Wakil Ketua DPRD Samarinda, Ahmad Vananzda, menyoroti permasalahan ini dan meminta Pemerintah Kota (Pemkot) segera mengambil langkah konkret untuk mengatasi tanah-tanah HGB yang tidak digunakan. Menurutnya, tanah yang tidak dimanfaatkan dengan baik akan menjadi beban bagi perkembangan kota dan menghambat potensi ekonomi masyarakat.
“Di Citra Niaga, hampir semua lokasi sudah disewakan, tetapi ada yang akhirnya terbengkalai karena penyewa tidak menyelesaikan kewajiban mereka. Mungkin karena biaya sewanya tidak dibayarkan atau bisnis yang mereka jalankan tidak berjalan dengan baik, sehingga tanah itu diambil alih tanpa ada pemanfaatan lebih lanjut,” ujarnya.
Menurut Vananzda, ada beberapa faktor utama yang menyebabkan banyak tanah HGB di Samarinda tidak dimanfaatkan dengan baik. Salah satunya adalah ketidakpastian ekonomi yang membuat pelaku usaha kesulitan mempertahankan bisnis mereka.
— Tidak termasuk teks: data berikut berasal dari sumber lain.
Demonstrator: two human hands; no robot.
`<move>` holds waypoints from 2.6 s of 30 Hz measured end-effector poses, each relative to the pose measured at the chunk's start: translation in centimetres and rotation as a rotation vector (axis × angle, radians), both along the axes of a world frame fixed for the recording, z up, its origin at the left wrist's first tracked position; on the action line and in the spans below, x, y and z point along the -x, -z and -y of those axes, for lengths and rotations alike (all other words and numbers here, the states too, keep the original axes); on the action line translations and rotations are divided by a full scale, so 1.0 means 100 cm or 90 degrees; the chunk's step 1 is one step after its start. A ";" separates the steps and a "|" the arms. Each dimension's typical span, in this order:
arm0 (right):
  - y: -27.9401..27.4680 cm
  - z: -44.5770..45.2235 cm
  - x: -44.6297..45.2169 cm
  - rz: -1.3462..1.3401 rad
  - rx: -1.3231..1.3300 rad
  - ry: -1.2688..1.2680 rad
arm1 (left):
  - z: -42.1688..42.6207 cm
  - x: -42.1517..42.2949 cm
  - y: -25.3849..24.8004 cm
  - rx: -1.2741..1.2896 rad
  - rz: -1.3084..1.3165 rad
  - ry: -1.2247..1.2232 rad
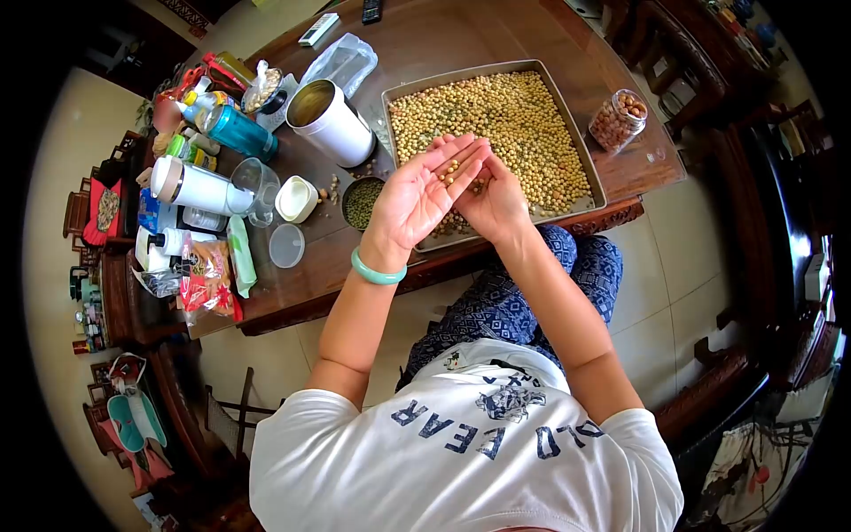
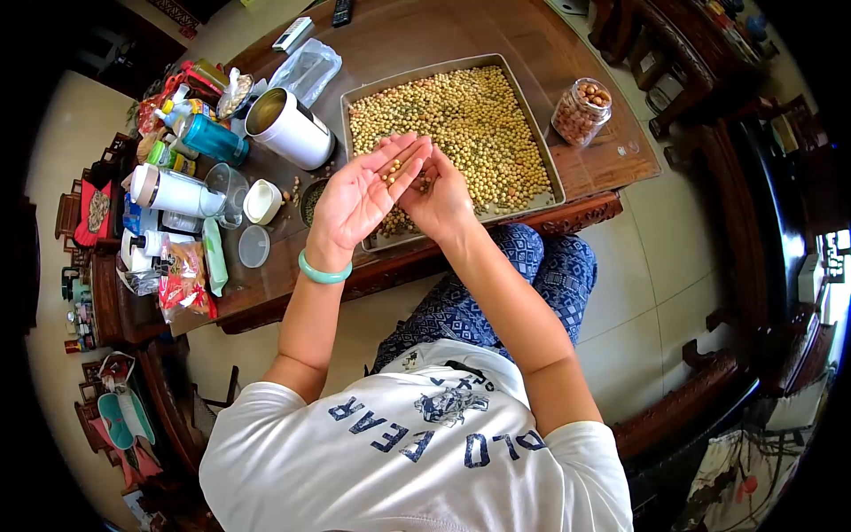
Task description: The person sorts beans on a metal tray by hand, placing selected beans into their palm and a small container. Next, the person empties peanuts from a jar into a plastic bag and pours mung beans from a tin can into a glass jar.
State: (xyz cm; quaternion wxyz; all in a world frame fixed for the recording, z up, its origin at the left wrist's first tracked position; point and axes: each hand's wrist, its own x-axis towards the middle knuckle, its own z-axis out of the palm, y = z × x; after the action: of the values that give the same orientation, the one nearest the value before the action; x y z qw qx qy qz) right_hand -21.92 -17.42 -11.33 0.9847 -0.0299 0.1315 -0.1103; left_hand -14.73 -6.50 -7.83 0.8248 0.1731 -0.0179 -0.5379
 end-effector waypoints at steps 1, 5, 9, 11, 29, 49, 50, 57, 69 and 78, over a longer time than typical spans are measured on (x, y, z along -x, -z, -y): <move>0.000 0.000 0.000 0.009 -0.005 0.005 | 0.000 0.000 0.001 -0.015 0.018 -0.008; -0.005 -0.001 0.001 -0.021 -0.004 0.009 | 0.001 0.002 0.003 -0.041 0.079 -0.032; -0.003 0.000 0.000 -0.017 -0.025 0.012 | 0.003 0.003 0.005 -0.091 0.111 -0.061; -0.003 0.000 0.001 -0.013 -0.029 0.013 | 0.004 0.004 0.004 -0.099 0.114 -0.064; -0.007 -0.001 0.003 0.017 -0.032 -0.026 | -0.105 -0.028 0.006 -0.263 0.346 -0.117; -0.003 -0.001 0.002 0.027 -0.037 -0.021 | -0.077 -0.033 0.012 0.042 -0.010 -0.099; -0.003 -0.001 0.002 0.025 -0.037 -0.025 | -0.062 -0.022 -0.001 0.009 0.007 -0.126; -0.005 0.001 0.002 -0.124 0.004 0.032 | 0.003 0.004 -0.007 0.006 -0.050 -0.033; 0.003 0.001 -0.002 -0.089 0.019 0.018 | 0.000 0.005 0.007 -0.027 0.119 -0.026; -0.003 -0.001 0.001 -0.001 -0.018 -0.023 | -0.044 -0.013 0.011 -0.106 0.171 -0.127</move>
State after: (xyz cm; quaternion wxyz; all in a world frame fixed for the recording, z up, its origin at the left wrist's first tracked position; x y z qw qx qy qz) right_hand -22.02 -17.37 -11.02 0.9868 -0.0181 0.1329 -0.0907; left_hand -13.43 -2.10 -8.97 0.8472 0.3120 -0.0659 -0.4250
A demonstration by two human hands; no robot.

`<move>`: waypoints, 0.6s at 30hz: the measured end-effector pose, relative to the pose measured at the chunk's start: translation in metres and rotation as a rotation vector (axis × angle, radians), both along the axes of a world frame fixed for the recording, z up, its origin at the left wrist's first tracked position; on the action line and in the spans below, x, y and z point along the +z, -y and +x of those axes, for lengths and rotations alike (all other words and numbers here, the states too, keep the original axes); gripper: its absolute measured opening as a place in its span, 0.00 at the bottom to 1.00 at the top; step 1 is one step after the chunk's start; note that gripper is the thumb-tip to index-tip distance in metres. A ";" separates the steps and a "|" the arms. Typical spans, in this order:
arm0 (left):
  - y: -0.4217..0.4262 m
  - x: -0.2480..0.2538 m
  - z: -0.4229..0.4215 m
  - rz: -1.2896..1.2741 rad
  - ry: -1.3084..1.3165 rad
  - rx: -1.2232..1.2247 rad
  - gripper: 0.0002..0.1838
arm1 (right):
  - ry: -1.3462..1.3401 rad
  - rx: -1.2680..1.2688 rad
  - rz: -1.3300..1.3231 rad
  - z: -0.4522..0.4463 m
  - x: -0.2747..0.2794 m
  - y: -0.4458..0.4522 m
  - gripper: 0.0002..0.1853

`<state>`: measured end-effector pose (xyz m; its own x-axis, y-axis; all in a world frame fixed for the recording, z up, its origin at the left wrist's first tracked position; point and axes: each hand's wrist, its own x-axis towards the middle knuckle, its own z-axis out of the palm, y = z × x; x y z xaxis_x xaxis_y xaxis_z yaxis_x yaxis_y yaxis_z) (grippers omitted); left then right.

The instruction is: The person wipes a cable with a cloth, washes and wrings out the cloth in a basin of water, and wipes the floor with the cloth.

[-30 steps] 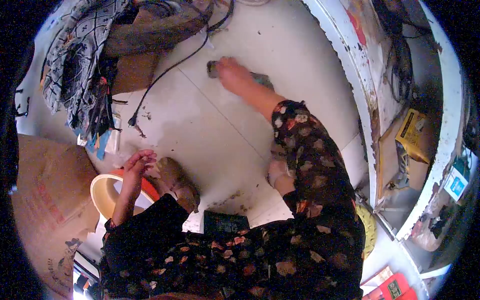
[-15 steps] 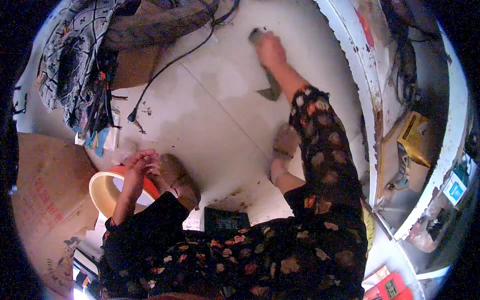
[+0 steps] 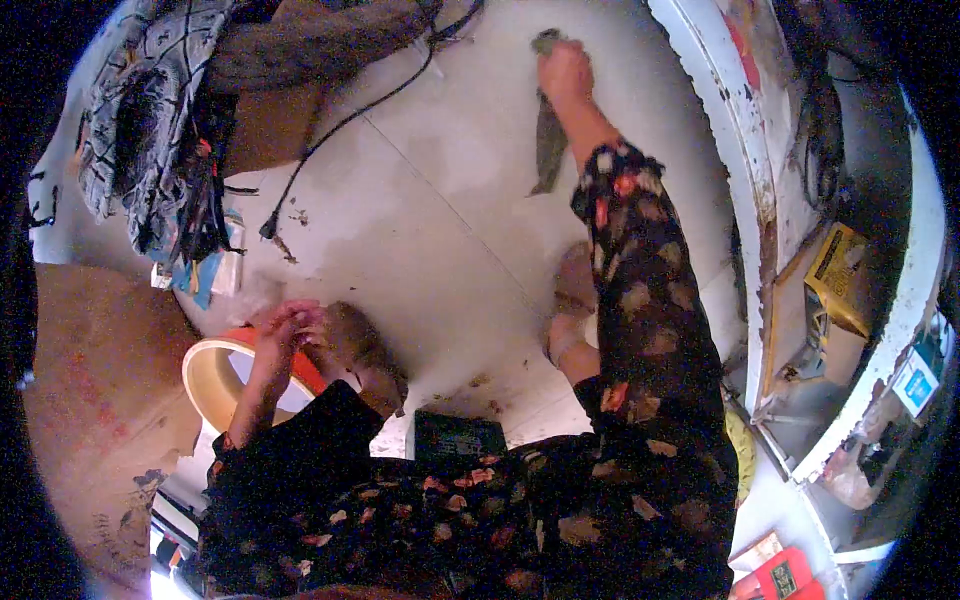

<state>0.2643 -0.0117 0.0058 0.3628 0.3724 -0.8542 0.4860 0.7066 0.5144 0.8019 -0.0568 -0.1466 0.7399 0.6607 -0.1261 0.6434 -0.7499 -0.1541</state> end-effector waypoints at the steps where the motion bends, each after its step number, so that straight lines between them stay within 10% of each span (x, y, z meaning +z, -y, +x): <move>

“Masyarakat pasti mempertimbangkan kelayakan lokasi sebelum memanfaatkan tanah HGB. Jika mereka merasa tempat itu kurang strategis atau usaha yang mereka jalankan sulit berkembang, mereka akan memilih untuk tidak melanjutkan kepemilikan HGB tersebut,” jelasnya.
Selain faktor ekonomi, regulasi yang kurang tegas dalam pengelolaan lahan juga menjadi kendala utama. Beberapa pemilik HGB yang sudah tidak lagi menggunakan lahannya enggan mengembalikannya atau mengalihkannya kepada pihak lain, sehingga tanah tersebut dibiarkan kosong dalam waktu yang lama.
“Banyak kasus di mana tanah dibiarkan begitu saja tanpa ada aktivitas ekonomi. Ini jelas merugikan, karena lahan yang seharusnya bisa dimanfaatkan malah menjadi area kosong yang tidak berkontribusi bagi pembangunan kota,” tambahnya.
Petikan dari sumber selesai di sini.